▶ [Exercise brief] Copy the material below verbatim from the line with "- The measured" to the line with "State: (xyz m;", both lines included, omitting pictures and every line outside that range.

▶ [Source data]
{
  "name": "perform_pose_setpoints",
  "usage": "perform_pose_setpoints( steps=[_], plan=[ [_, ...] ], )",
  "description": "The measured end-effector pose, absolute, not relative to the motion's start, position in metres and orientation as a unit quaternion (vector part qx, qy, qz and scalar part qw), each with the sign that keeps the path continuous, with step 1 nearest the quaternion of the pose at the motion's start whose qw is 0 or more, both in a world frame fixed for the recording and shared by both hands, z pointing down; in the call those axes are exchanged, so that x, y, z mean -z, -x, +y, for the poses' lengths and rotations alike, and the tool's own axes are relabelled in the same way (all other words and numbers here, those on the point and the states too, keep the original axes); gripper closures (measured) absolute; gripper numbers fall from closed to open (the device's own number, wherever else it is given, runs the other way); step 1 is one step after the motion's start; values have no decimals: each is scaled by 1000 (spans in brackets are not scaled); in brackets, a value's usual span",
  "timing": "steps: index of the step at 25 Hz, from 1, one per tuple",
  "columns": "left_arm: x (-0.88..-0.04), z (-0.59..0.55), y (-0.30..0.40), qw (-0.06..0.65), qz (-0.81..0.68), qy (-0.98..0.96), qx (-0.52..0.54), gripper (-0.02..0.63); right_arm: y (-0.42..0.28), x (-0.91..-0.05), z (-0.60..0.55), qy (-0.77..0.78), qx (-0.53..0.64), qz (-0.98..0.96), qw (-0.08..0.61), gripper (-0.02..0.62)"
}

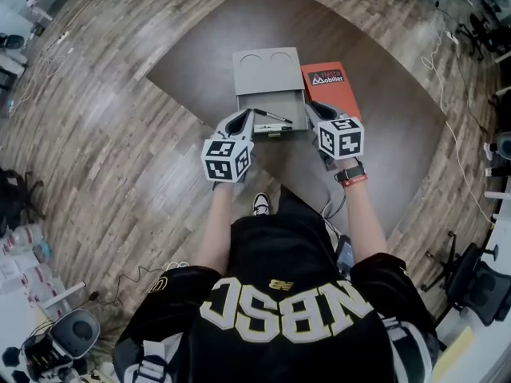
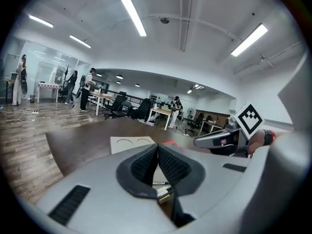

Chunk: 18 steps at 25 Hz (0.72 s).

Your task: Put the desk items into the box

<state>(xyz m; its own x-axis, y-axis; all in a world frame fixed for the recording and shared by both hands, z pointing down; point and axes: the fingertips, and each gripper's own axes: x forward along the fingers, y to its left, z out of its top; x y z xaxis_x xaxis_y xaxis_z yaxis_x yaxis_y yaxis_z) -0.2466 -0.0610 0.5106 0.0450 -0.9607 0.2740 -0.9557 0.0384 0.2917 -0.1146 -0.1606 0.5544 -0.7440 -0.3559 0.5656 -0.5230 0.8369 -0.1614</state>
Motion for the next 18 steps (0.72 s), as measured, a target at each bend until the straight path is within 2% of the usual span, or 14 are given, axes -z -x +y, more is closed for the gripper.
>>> perform_pose_setpoints(
  steps=[9,12,18],
  plan=[
    [-452,-61,234,141,-694,-706,9,591,87,-488,-150,-321,-151,-918,176,586],
    [-445,-56,233,131,-695,-707,12,591,86,-477,-144,-339,-145,-917,150,586],
    [-436,-43,235,110,-696,-709,20,591,94,-470,-121,-329,-128,-925,141,586]
  ],
)
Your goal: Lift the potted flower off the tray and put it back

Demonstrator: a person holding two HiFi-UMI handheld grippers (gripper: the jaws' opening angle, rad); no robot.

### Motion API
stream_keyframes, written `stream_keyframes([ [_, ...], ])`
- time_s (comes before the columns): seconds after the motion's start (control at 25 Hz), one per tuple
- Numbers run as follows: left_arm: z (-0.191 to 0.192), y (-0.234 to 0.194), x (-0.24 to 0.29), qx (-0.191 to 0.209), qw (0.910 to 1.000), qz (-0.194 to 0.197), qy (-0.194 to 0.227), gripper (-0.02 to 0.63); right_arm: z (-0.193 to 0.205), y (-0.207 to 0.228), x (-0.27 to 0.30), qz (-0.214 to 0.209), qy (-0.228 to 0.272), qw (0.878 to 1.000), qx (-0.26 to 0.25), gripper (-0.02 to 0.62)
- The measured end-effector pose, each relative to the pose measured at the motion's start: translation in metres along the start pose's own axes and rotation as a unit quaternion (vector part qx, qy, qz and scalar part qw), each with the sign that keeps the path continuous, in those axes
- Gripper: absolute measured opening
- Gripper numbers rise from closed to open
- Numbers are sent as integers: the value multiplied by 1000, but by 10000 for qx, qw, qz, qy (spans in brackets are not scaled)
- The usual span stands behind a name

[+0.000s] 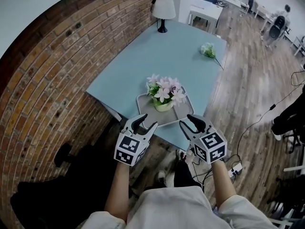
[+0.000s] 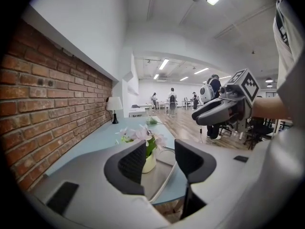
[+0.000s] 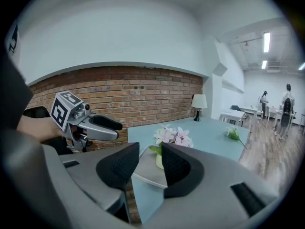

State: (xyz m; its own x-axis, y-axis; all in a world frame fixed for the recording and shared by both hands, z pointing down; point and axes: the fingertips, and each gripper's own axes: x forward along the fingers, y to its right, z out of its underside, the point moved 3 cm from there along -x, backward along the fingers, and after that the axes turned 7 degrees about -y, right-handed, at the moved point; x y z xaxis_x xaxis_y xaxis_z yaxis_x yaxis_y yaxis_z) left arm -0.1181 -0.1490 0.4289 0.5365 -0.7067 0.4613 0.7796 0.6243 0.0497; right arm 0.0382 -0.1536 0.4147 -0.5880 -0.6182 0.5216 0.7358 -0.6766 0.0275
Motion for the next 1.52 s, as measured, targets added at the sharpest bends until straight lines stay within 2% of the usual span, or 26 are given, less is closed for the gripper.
stream_keyframes([
  [0.24, 11, -12, 26, -206, 9997, -85, -126, 218, 13, 17, 27, -221, -200, 9995, 63, 172],
  [0.68, 42, -37, 86, -672, 9966, -10, -473, 230, 53, 46, 88, -577, -642, 9955, 391, 172],
  [0.88, 59, -43, 111, -988, 9933, 24, -599, 230, 66, 62, 106, -576, -555, 9942, 714, 187],
  [1.04, 71, -43, 125, -1122, 9915, -17, -656, 230, 76, 64, 127, -811, -609, 9922, 723, 207],
  [1.36, 93, -50, 148, -1303, 9885, 10, -769, 284, 96, 76, 170, -957, -812, 9902, 604, 212],
  [1.52, 99, -53, 164, -1142, 9893, 113, -903, 334, 95, 85, 186, -1068, -748, 9905, 437, 229],
])
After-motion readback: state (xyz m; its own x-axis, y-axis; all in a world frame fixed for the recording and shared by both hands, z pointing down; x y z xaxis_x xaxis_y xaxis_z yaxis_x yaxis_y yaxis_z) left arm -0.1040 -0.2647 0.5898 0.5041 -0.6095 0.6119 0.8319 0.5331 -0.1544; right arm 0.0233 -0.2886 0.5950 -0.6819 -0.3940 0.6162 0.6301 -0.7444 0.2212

▶ [Exercise response]
- The measured end-effector pose, each relative to the pose measured at the motion's start: translation in metres along the start pose's own axes and rotation as a unit quaternion (vector part qx, qy, qz and scalar part qw), each with the sign that keeps the path continuous, in those axes
- Gripper: absolute measured opening
- Gripper numbers rise from closed to open
- Numbers are sent as integers: the value multiplied by 1000, but by 10000 for qx, qw, qz, qy (spans in brackets are not scaled)
- The usual span stands behind a name

[+0.000s] 
[+0.000s] 
[+0.000s] 

State: (xyz m; its own x-axis, y-axis; all in a world frame fixed for the recording and shared by both hands, z pointing down; point and axes: the fingertips, and each gripper's own axes: x forward along the fingers, y to its right, z out of its underside, the point moved 3 cm from there along -x, backward along the fingers, and after that the axes turned 7 degrees about -y, right-handed, at the moved point; x y z xaxis_x xaxis_y xaxis_z yaxis_x yaxis_y yaxis_z) left arm -0.1181 -0.1490 0.4289 0.5365 -0.7067 0.4613 0.7796 0.6243 0.0497; right arm 0.0382 -0.1536 0.4147 -0.5880 -0.6182 0.5216 0.7358 -0.6766 0.0275

Besides this answer, the exercise requires nothing else.